Braun occupe une place à part dans cette rubrique : ce n’est pas d’abord une histoire d’ingénieurs du son, mais de design industriel. Sous la direction de Dieter Rams, la marque allemande a produit entre 1956 et 1990 des chaînes hifi aujourd’hui exposées dans les plus grands musées de design au monde — le MoMA à New York, la Pinakothek der Moderne à Munich — avant de disparaître du marché audio pendant près de trente ans, puis d’y revenir en 2019 sous une simple licence de marque.

Magnétophone à bandes Braun exposé à la Pinakothek der Moderne, Munich
Un magnétophone à bandes Braun, exposé au musée de design Pinakothek der Moderne, à Munich

Max Braun et les débuts (1921-1951)

L’ingénieur Max Braun fonde en 1921 à Francfort un petit atelier de composants radio. Dès la fin des années 1930, il imagine l’un des tout premiers combinés radio-tourne-disque, le Phono Super 6740W — une idée qui préfigure, sans le savoir encore, ce qui fera la gloire de la marque vingt ans plus tard. À la mort de Max Braun en 1951, ses fils Artur et Erwin reprennent l’entreprise et amorcent une transformation radicale : faire du design un objectif stratégique à part entière, en s’entourant de figures liées à la Hochschule für Gestaltung d’Ulm, comme Hans Gugelot et Otl Aicher.

Dieter Rams et le « moins, mais mieux » (1955-1967)

Dieter Rams rejoint Braun comme designer industriel en 1955. Sa philosophie, résumée dans la formule « Weniger, aber besser » (« moins, mais mieux »), façonne durablement l’identité de la marque. En 1956 sort le SK4, un combiné radio-tourne-disque au couvercle en plexiglas transparent — une audace visuelle telle, pour l’époque, qu’il est surnommé « le cercueil de Blanche-Neige ». L’appareil entre aujourd’hui dans la collection permanente du MoMA. Suivent le haut-parleur L2 (1958) puis le TP1 (1959), premier combiné radio-tourne-disque portable, lisant les 45 tours via un mécanisme escamotable.

L’ère Gillette et l’apogée du design (1967-1990)

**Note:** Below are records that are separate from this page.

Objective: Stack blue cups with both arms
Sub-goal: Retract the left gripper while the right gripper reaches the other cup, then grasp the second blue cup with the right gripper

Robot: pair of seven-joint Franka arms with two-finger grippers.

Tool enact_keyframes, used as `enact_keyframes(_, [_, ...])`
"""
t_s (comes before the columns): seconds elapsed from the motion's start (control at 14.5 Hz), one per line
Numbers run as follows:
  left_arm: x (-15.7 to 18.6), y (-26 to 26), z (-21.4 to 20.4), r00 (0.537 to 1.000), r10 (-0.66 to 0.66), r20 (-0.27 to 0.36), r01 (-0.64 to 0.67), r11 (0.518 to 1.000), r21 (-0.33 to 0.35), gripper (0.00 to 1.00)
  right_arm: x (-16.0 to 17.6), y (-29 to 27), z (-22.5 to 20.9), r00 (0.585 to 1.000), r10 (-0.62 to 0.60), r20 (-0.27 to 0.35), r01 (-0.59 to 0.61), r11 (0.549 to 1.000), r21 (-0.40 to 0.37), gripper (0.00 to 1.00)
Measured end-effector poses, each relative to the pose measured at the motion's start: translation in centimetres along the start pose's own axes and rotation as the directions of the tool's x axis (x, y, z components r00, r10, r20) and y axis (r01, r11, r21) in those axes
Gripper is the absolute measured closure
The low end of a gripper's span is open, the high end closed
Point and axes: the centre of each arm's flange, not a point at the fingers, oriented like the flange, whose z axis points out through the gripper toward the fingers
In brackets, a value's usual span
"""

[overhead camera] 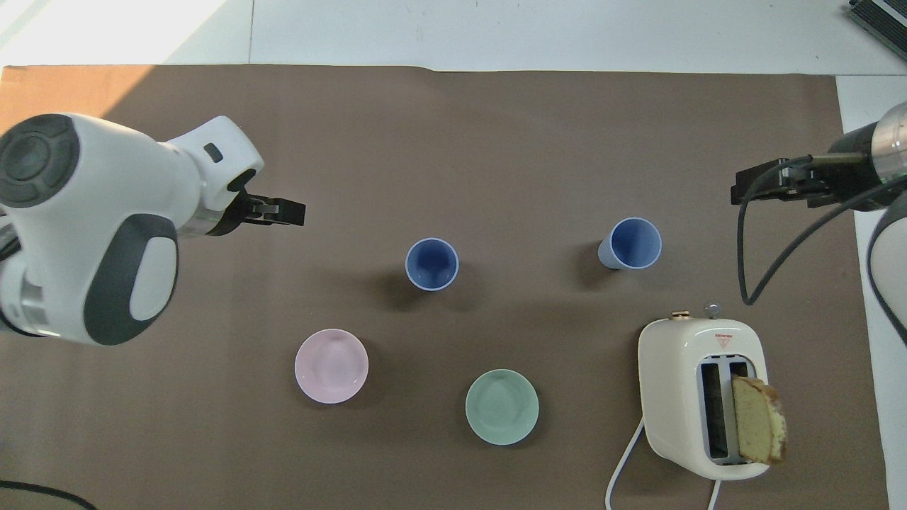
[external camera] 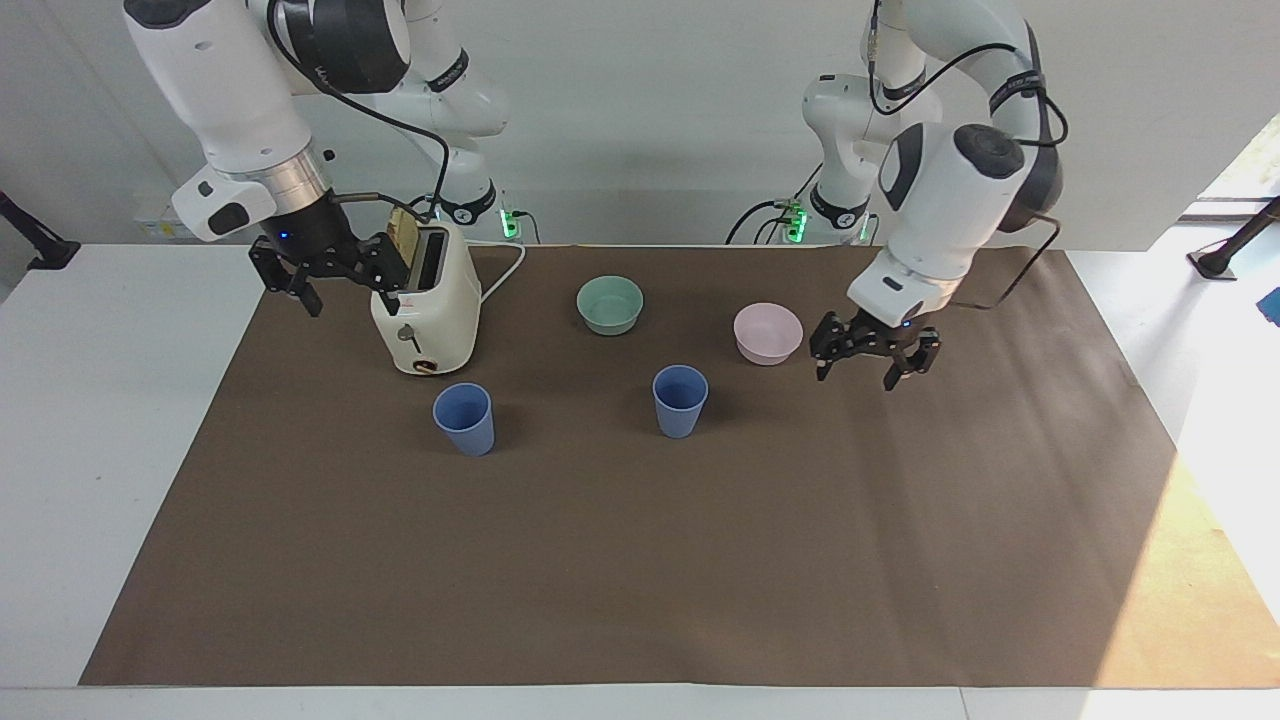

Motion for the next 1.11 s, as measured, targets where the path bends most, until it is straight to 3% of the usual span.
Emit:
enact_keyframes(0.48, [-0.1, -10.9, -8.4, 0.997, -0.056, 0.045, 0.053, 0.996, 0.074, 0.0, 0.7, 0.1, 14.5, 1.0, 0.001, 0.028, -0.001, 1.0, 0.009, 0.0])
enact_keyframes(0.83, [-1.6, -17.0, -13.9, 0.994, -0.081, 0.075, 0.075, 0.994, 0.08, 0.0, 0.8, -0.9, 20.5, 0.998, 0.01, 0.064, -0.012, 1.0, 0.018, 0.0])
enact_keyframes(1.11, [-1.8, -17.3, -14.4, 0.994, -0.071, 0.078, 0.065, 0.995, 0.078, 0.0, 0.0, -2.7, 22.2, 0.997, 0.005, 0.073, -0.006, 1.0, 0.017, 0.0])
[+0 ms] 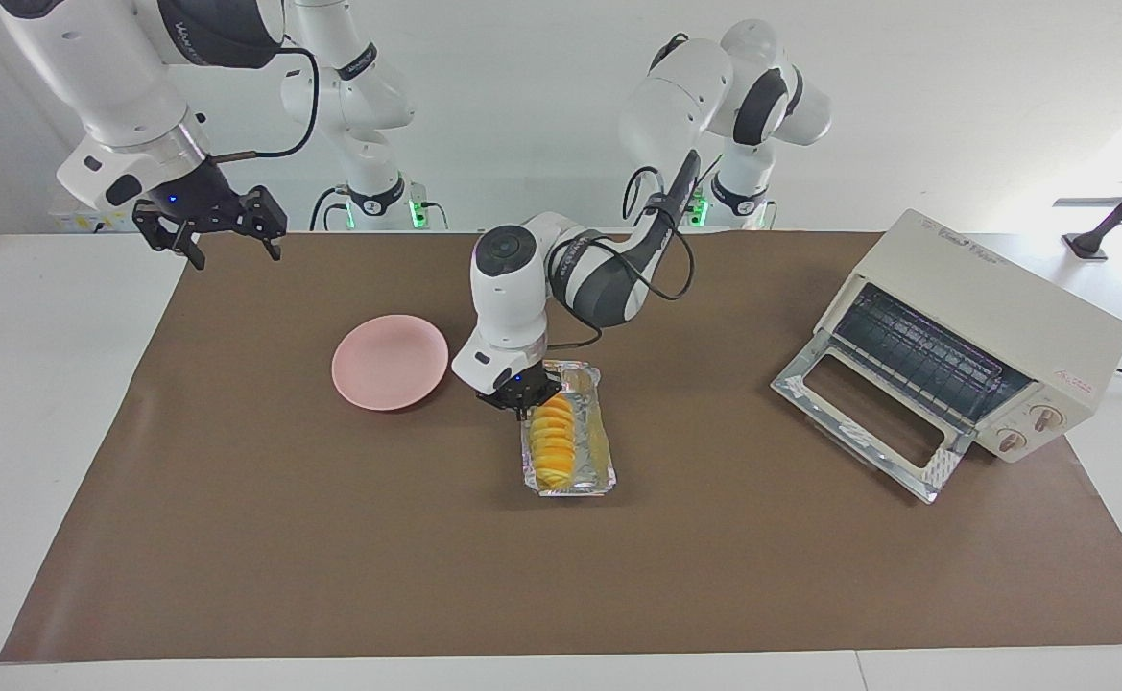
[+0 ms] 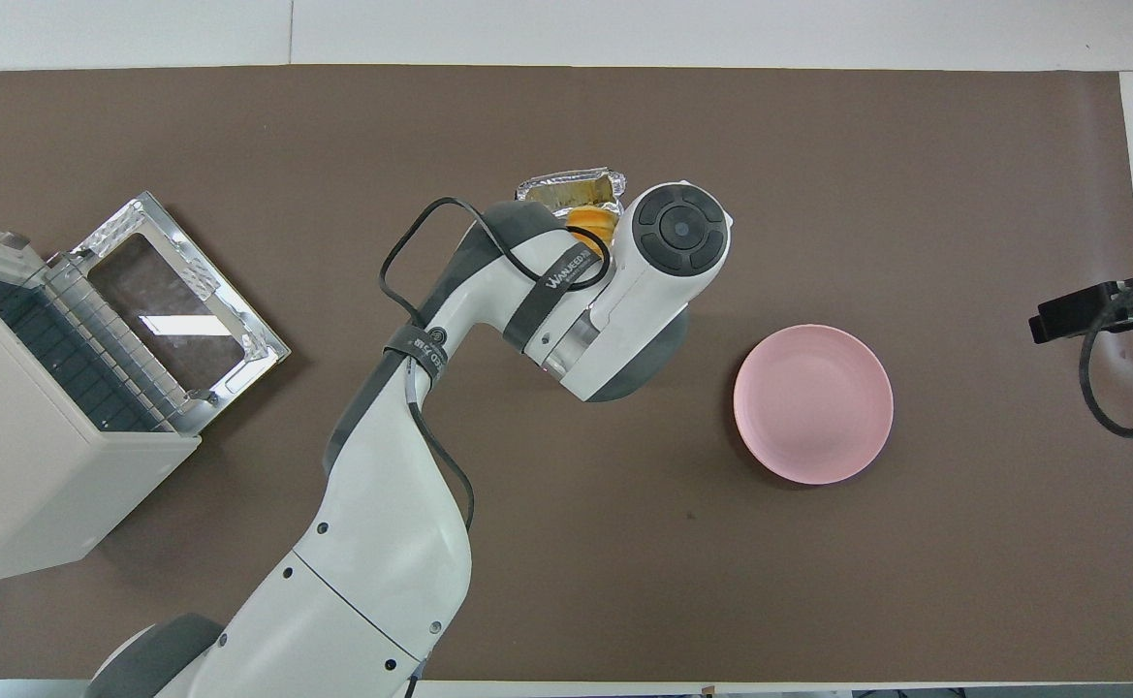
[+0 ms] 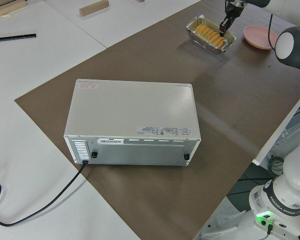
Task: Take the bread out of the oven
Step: 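Set the foil tray on the table and withdraw the left gripper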
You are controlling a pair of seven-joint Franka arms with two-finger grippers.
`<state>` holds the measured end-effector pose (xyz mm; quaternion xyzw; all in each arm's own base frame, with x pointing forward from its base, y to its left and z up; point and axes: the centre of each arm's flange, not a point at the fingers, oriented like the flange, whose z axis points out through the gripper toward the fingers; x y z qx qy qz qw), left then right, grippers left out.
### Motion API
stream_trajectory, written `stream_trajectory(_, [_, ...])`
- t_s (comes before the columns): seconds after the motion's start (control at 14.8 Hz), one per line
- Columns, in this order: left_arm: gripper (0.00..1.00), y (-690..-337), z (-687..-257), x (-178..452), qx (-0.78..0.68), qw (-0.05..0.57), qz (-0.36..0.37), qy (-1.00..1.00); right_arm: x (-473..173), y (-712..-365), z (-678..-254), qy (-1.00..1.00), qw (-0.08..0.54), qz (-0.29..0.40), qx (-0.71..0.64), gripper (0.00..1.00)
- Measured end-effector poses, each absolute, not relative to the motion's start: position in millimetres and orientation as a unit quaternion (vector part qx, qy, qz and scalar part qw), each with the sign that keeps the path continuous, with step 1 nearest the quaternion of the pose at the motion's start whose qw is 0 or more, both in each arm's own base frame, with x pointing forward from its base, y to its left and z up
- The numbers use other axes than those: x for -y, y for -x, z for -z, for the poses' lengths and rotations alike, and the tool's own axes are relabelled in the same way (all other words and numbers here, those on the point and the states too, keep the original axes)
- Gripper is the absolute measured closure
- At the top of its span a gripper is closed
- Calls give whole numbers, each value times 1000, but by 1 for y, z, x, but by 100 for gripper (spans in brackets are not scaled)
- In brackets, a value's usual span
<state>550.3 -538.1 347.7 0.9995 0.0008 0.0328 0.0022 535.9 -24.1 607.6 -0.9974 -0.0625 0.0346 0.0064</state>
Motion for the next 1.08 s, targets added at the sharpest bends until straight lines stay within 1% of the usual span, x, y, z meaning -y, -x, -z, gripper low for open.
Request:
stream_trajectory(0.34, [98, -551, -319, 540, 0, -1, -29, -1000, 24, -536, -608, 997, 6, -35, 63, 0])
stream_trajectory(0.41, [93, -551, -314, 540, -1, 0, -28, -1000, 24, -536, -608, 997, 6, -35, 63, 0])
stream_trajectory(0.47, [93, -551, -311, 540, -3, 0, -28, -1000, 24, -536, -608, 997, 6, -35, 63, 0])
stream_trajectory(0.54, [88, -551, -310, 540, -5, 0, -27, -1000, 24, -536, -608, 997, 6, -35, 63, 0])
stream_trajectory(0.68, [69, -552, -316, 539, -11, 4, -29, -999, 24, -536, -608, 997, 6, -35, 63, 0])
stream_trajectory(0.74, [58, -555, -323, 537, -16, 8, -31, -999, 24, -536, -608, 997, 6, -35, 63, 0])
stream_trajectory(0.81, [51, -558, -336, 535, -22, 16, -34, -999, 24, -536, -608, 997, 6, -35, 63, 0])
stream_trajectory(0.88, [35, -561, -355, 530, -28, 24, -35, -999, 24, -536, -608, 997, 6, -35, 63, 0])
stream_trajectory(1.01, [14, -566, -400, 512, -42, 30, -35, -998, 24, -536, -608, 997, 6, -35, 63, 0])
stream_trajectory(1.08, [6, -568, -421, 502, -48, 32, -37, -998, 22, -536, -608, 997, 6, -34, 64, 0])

Récepteur hifi Braun Regie 510
Braun Regie 510 (1972-1975), récepteur conçu par Dieter Rams, 2×35 W sous 8 ohms

En 1967, le conglomérat américain Gillette rachète une part majoritaire de Braun. Contrairement à ce qu’on pourrait attendre d’un tel rachat, la période reste extrêmement féconde sur le plan créatif : les gammes CSV et Regie — dont le récepteur Regie 510 illustré ci-dessus (1972), comparé à l’époque à du Revox, du Sansui ou du Marantz en termes de qualité — puis le système modulaire empilable Atelier (1980-1990), premier du genre sur le marché. En 1981, l’activité audio est isolée dans une filiale juridiquement distincte, Braun Electronic GmbH, qui produit son dernier appareil hifi en 1990 avant l’arrêt complet de cette activité. Dieter Rams quitte Braun en 1995, après quarante ans passés à la tête du design de la marque.

Procter & Gamble et la dispersion (2005-2012)

En 2005, Procter & Gamble rachète Gillette pour 57 milliards de dollars, faisant de Braun l’une de ses filiales. En 2012, P&G cède à l’italien De’Longhi les droits perpétuels sur les catégories de petit électroménager (cuisine, repassage), ne conservant que les rasoirs et l’hygiène bucco-dentaire. Le nom Braun se retrouve ainsi éclaté entre plusieurs propriétaires selon la catégorie de produit — sans qu’aucun d’eux ne fabrique plus d’appareils audio.

Aujourd’hui : un nom sous licence (2019-)

En 2019, vingt-huit ans après avoir quitté le secteur, le nom « Braun Audio » revient — mais sans lien de fabrication avec la marque d’origine. C’est la société britannique Pure, spécialiste des radios DAB et enceintes connectées, qui obtient une licence de Procter & Gamble pour développer et fabriquer de nouveaux produits sous ce nom, à commencer par une réinterprétation de la gamme LE de 1959 (enceintes connectées Wi-Fi/Bluetooth/AirPlay), présentée à l’IFA de Berlin. L’intérieur de ces enceintes n’a plus aucun rapport avec les circuits originaux de Rams — seuls le nom et l’esprit du design sont sous licence.